Philip Zimmerman, creator of PGP, has released new software for Linux, MacOS and Windows called Zfone which encrypts VoIP telephony. Here is how Zimmerman describes it:
Zfone is my new secure VoIP phone software, which lets you make secure phone calls over the Internet. It encrypts your call so that only the other person can hear you speak. Zfone lets you whisper in someone’s ear, even if their ear is a thousand miles away.

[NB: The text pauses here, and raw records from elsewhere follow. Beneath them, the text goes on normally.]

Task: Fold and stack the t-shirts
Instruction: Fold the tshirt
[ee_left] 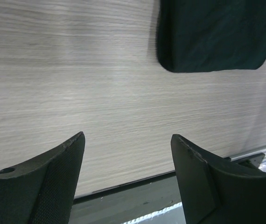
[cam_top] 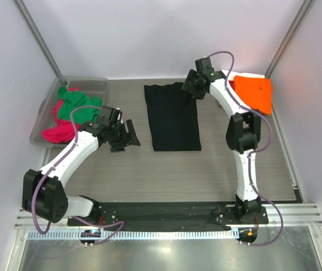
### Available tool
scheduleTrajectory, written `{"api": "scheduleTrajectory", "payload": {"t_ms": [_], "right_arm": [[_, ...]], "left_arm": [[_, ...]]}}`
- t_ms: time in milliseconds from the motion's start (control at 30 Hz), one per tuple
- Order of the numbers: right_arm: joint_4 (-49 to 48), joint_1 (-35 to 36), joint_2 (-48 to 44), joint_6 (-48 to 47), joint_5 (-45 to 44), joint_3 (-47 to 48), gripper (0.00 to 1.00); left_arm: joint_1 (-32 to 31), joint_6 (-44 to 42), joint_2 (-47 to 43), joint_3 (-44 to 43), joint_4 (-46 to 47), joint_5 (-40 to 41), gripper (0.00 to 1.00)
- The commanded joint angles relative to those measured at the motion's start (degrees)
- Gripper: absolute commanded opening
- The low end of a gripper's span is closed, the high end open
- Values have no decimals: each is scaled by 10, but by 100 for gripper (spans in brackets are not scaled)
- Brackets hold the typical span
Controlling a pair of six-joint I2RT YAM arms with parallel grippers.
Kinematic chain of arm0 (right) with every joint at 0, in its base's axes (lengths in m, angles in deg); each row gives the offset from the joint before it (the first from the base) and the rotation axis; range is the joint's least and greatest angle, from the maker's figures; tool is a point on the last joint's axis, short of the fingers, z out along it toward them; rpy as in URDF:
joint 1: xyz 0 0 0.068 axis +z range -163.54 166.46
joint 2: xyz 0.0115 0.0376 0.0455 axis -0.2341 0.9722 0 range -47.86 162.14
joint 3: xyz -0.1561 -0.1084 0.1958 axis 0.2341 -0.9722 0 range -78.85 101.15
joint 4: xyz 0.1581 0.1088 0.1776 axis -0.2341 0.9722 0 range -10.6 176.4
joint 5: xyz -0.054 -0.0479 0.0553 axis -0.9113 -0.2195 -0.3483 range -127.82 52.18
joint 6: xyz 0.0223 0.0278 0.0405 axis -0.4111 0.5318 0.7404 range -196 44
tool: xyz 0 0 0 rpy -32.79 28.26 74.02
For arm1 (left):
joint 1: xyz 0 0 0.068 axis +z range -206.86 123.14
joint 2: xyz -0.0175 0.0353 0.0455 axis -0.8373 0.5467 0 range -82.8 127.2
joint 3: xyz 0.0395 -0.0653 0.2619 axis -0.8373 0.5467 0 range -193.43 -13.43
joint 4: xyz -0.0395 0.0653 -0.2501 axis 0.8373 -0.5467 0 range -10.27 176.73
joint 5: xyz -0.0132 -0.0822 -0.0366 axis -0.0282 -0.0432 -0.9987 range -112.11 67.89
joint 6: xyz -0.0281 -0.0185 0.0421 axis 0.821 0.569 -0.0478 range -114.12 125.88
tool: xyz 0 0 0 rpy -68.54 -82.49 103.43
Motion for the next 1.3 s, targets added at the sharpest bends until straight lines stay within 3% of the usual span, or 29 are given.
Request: {"api": "scheduleTrajectory", "payload": {"t_ms": [0,167,333,467,733,833,867,967,1267], "right_arm": [[-29,23,-155,-31,8,-148,69],[-67,15,-295,-62,24,-413,74],[-100,-4,-416,-70,40,-578,78],[-127,-14,-460,-69,57,-688,79],[-188,-21,-450,-77,100,-767,77],[-199,-29,-436,-79,98,-774,77],[-200,-31,-432,-78,103,-777,77],[-218,-34,-417,-80,107,-784,75],[-270,-34,-388,-70,140,-821,55]], "left_arm": [[0,29,19,22,94,-52,78],[-20,55,80,24,171,-66,77],[-41,76,143,19,236,-68,75],[-52,100,189,23,286,-67,73],[-80,130,249,24,333,-50,67],[-88,139,262,28,334,-34,56],[-88,142,271,30,335,-27,47],[-91,148,290,38,346,-24,39],[-93,151,303,43,348,-15,27]]}}
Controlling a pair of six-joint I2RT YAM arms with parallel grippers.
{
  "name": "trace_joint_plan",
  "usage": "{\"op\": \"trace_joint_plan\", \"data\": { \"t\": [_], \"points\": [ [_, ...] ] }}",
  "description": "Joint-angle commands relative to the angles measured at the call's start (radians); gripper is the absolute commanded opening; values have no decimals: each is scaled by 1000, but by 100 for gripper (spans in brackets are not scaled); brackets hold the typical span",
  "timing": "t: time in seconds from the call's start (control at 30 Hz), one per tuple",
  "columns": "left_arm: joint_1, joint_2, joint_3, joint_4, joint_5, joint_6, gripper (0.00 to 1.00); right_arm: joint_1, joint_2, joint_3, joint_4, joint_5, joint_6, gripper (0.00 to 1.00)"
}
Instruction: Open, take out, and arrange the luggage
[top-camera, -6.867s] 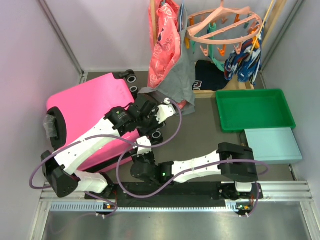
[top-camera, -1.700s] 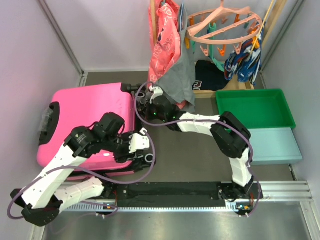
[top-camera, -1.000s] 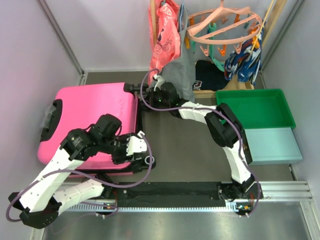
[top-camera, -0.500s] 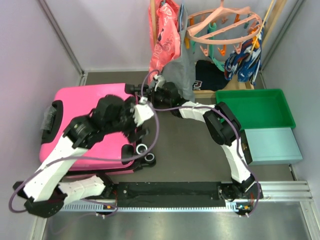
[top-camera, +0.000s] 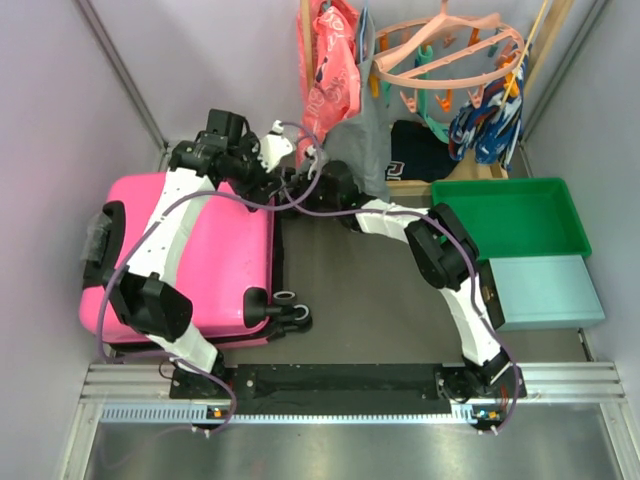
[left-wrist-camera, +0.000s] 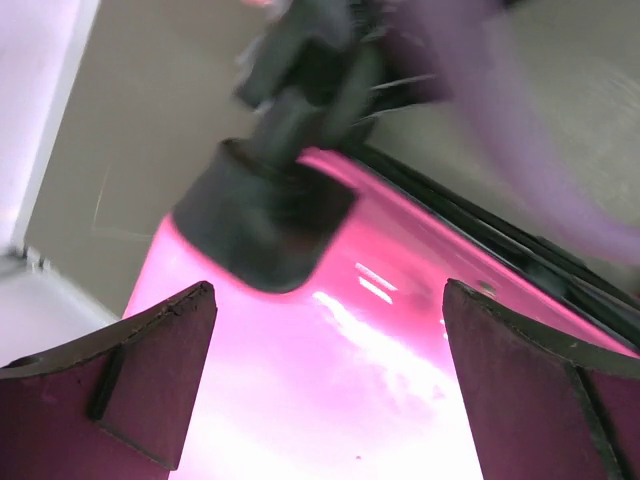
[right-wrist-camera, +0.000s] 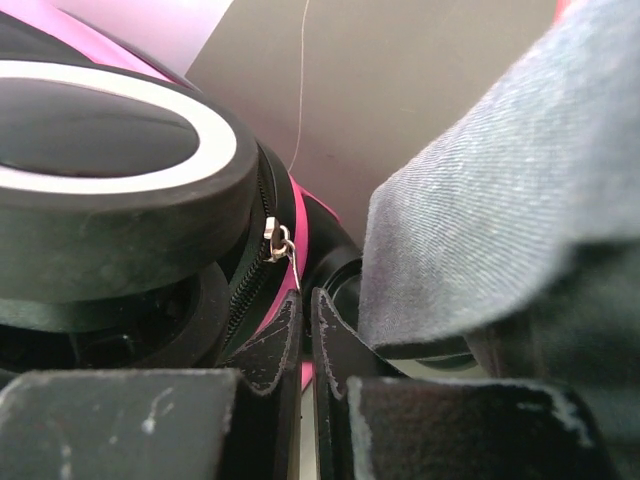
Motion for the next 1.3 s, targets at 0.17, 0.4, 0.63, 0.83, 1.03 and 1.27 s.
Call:
{"op": "trace_joint_plan", "data": {
  "t": [0.17, 0.4, 0.63, 0.83, 1.03, 1.27],
  "points": [
    [-19, 113, 69, -13, 177, 190, 99, -15, 6, 91, 15, 41, -14, 0],
    [-17, 214, 63, 195, 31, 177, 98, -13, -3, 73, 21, 36, -13, 0],
    [-22, 352, 158, -1, -9, 308, 97, -18, -9, 65, 12, 47, -16, 0],
    [-23, 374, 125, -45, 6, 326, 59, -22, -21, 57, 24, 46, -14, 0],
    [-42, 360, 140, -273, 13, 400, 0, -22, -32, 39, 21, 49, -23, 0],
    [-94, 155, 31, -342, 66, 402, 0, -22, -113, -77, 64, 67, -46, 0]
  ]
}}
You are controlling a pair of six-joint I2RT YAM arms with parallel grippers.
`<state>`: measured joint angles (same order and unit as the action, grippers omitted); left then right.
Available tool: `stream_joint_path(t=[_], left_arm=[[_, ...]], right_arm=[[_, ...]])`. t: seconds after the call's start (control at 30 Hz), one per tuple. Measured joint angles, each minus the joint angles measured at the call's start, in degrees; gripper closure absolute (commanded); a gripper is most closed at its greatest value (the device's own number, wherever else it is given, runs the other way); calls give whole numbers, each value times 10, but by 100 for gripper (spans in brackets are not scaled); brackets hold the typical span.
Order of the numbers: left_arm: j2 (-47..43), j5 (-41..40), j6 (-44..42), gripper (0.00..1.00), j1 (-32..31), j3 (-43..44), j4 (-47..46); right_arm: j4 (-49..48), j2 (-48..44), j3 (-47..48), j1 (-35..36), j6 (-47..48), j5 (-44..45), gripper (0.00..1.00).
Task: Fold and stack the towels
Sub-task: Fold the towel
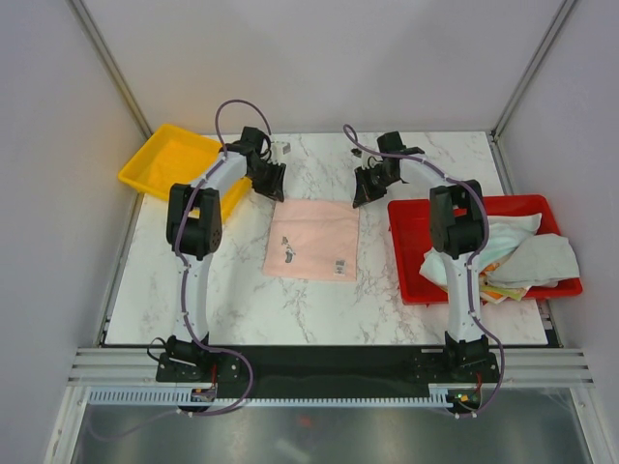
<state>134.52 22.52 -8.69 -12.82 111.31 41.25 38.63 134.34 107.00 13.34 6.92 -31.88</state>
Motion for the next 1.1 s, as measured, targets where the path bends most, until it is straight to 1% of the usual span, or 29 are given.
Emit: stream_joint_path(t=[0.03, 0.07, 0.1, 0.13, 0.47, 0.67, 0.9, 1.1], left_arm=[[0, 0, -1, 79, 1, -2, 3], [0, 0, -1, 85, 2, -2, 5], [0, 0, -3, 96, 2, -3, 7], [0, -1, -3, 98, 2, -3, 8], [-11, 1, 0, 98, 3, -2, 15], [-39, 1, 25, 98, 2, -7, 14], [-134, 1, 46, 98, 2, -81, -9], [-195, -1, 66, 98, 2, -159, -43]], right_arm=[[0, 1, 1, 0, 0, 0, 96], [0, 1, 2, 0, 0, 0, 97], [0, 2, 2, 0, 0, 0, 99], [0, 3, 3, 0, 0, 0, 100], [-2, -7, -1, 0, -1, 12, 100], [-27, -92, -78, 1, -11, 24, 100], [-55, -184, -140, 14, -23, 37, 100], [-75, -249, -217, 40, -34, 56, 100]])
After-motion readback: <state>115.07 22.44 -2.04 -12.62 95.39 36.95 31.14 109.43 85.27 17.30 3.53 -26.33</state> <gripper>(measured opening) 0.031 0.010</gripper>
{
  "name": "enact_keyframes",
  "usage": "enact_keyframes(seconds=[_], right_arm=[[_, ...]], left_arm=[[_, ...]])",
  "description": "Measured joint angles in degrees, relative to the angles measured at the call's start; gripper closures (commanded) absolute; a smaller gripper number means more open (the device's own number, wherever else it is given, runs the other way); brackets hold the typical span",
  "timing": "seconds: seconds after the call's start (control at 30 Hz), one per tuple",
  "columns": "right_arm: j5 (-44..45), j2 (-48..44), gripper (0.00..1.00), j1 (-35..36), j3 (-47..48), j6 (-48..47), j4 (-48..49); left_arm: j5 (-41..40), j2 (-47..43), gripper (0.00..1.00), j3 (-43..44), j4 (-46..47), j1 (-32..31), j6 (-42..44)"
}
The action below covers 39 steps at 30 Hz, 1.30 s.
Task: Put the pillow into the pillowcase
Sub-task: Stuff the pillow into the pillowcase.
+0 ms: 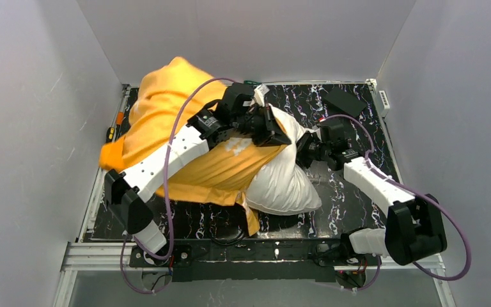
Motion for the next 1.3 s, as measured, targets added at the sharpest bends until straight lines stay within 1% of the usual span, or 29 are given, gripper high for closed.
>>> enact_keyframes(seconds=[0.03, 0.07, 0.1, 0.17, 0.2, 0.3, 0.37, 0.43, 0.47, 0.5, 0.57, 0.63, 0.67, 0.8, 0.87, 1.0, 1.13, 1.2, 1.23, 1.27, 1.3], right_arm=[[0.0, -1.0, 0.99, -0.2, 0.2, -0.7, -1.0], [0.0, -1.9, 0.99, -0.2, 0.2, -1.4, -1.4], [0.0, -2.6, 0.99, -0.2, 0.2, -2.1, -1.9], [-0.1, -3.8, 0.99, -0.2, 0.3, -3.8, -3.1], [-0.4, -4.2, 0.99, -0.2, 0.5, -4.5, -3.7], [-3.3, -4.4, 0.99, -0.1, 2.2, -6.6, -4.3], [-4.9, -4.4, 0.99, 0.0, 3.4, -7.9, -4.5], [-6.1, -4.2, 0.99, 0.1, 4.5, -9.6, -5.4], [-6.4, -3.9, 0.96, 0.1, 5.3, -10.6, -6.5], [-6.6, -3.6, 0.79, 0.1, 6.4, -12.0, -8.0], [-6.2, -2.9, 0.54, 0.2, 9.1, -14.9, -12.5], [-4.4, -2.7, 0.38, 0.2, 12.3, -17.7, -18.0], [-3.1, -2.8, 0.32, 0.1, 14.0, -19.1, -20.5], [0.7, -3.3, 0.14, -2.8, 18.9, -22.8, -27.3], [1.9, -4.1, 0.08, -6.2, 20.4, -23.5, -29.2], [2.1, -4.4, 0.03, -12.0, 21.7, -24.0, -29.2], [-0.1, -0.5, 0.02, -13.4, 21.9, -23.8, -25.9], [-1.9, 3.1, 0.02, -13.3, 21.9, -23.5, -23.1], [-3.4, 5.8, 0.02, -13.2, 21.9, -23.0, -21.2], [-4.3, 7.8, 0.02, -13.2, 21.9, -22.5, -19.8], [-5.4, 10.0, 0.02, -12.9, 21.9, -22.1, -18.3]], left_arm=[[-1.2, -1.2, 1.00, -0.5, -3.3, 0.5, 1.7], [-2.8, -2.1, 0.97, -0.6, -7.1, 1.0, 3.6], [-4.6, -2.9, 0.92, -0.6, -11.2, 1.3, 5.7], [-8.4, -3.8, 0.77, -0.6, -19.4, 1.7, 9.6], [-9.9, -3.9, 0.68, -0.6, -22.8, 1.7, 11.5], [-14.2, -3.4, 0.45, -0.6, -32.2, 1.7, 16.0], [-15.7, -3.1, 0.33, 0.1, -35.5, 1.9, 18.2], [-17.2, -2.5, 0.23, 2.9, -38.3, 2.0, 20.1], [-18.4, -2.2, 0.21, 5.3, -40.0, 2.0, 21.2], [-20.0, -1.8, 0.19, 7.9, -41.5, 2.0, 22.3], [-24.0, -1.2, 0.17, 13.6, -44.2, 2.5, 24.7], [-27.5, -1.0, 0.17, 17.8, -45.8, 3.4, 26.8], [-29.7, -1.0, 0.17, 20.0, -46.6, 4.1, 28.1], [-34.8, -0.9, 0.17, 23.8, -47.8, 7.1, 30.9], [-36.3, -0.3, 0.17, 24.7, -48.3, 9.5, 31.6], [-36.8, 3.1, 0.20, 26.1, -48.5, 13.6, 32.2], [-35.9, 7.8, 0.22, 26.8, -48.2, 16.8, 32.4], [-34.5, 10.1, 0.27, 26.8, -47.4, 18.3, 32.4], [-33.7, 11.2, 0.31, 26.8, -47.1, 18.9, 32.4], [-33.0, 12.1, 0.37, 26.8, -46.9, 19.4, 32.4], [-32.1, 13.1, 0.46, 27.0, -46.6, 20.0, 32.4]])
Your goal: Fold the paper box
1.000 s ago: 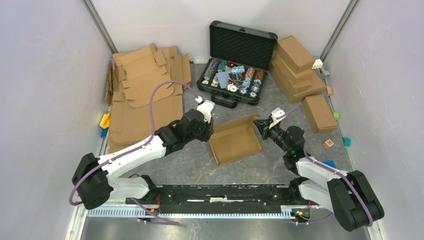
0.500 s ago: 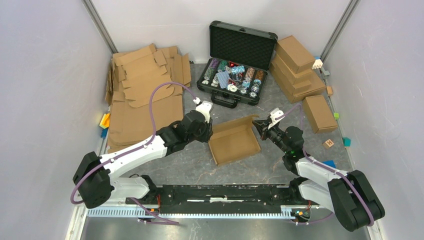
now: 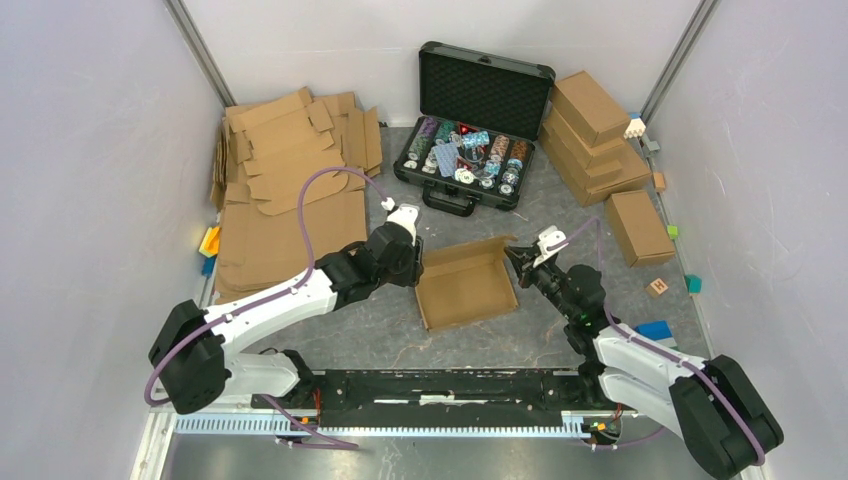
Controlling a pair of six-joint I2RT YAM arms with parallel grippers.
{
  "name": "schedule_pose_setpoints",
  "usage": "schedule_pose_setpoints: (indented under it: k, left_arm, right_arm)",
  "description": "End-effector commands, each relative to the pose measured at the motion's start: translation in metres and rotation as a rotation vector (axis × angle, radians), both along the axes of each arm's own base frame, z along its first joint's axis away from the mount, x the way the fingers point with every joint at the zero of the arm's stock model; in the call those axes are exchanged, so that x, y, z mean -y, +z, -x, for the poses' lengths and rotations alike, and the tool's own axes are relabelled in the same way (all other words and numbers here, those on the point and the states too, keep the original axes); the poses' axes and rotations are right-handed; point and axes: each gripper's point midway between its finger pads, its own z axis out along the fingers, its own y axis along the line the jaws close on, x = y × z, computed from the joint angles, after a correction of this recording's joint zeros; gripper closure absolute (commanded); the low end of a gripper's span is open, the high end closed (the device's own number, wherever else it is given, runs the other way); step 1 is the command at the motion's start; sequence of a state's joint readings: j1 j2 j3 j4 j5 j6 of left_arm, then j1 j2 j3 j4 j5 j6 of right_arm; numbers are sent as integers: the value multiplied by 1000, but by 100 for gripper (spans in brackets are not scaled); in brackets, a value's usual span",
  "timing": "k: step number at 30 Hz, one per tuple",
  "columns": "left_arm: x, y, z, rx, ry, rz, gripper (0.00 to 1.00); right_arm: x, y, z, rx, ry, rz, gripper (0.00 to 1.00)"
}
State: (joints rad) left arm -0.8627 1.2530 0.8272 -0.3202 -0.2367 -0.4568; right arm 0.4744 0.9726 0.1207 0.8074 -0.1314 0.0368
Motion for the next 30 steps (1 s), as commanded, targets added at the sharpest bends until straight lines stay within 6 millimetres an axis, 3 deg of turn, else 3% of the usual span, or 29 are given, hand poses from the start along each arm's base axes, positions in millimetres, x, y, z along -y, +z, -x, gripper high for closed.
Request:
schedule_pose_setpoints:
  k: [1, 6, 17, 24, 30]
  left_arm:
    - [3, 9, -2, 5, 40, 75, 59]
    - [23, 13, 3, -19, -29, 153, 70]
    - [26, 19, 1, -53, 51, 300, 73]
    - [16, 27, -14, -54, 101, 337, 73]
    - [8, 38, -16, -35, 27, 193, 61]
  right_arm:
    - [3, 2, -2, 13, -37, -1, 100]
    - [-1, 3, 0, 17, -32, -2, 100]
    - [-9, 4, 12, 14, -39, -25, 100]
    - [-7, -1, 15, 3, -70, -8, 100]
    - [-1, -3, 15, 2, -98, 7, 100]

In the future, the Zfone protocol will be integrated into standalone secure VoIP clients, but today we have a software product that lets you turn your existing VoIP client into a secure phone. The current Zfone software runs in the Internet Protocol stack on any Windows XP, Mac OS X, or Linux PC, and intercepts and filters all the VoIP packets as they go in and out of the machine, and secures the call on the fly. You can use a variety of different software VoIP clients to make a VoIP call. The Zfone software detects when the call starts, and initiates a cryptographic key agreement between the two parties, and then proceeds to encrypt and decrypt the voice packets on the fly. It has its own little separate GUI, telling the user if the call is secure. It’s as if Zfone were a “bump on the cord”, sitting between the VoIP client and the Internet. Think of it as a software bump-on-the-cord. Maybe a bump in the protocol stack.
Zfone is still in beta and versions are available for download for Linux and MacOS. A Windows version is due out in mid-April.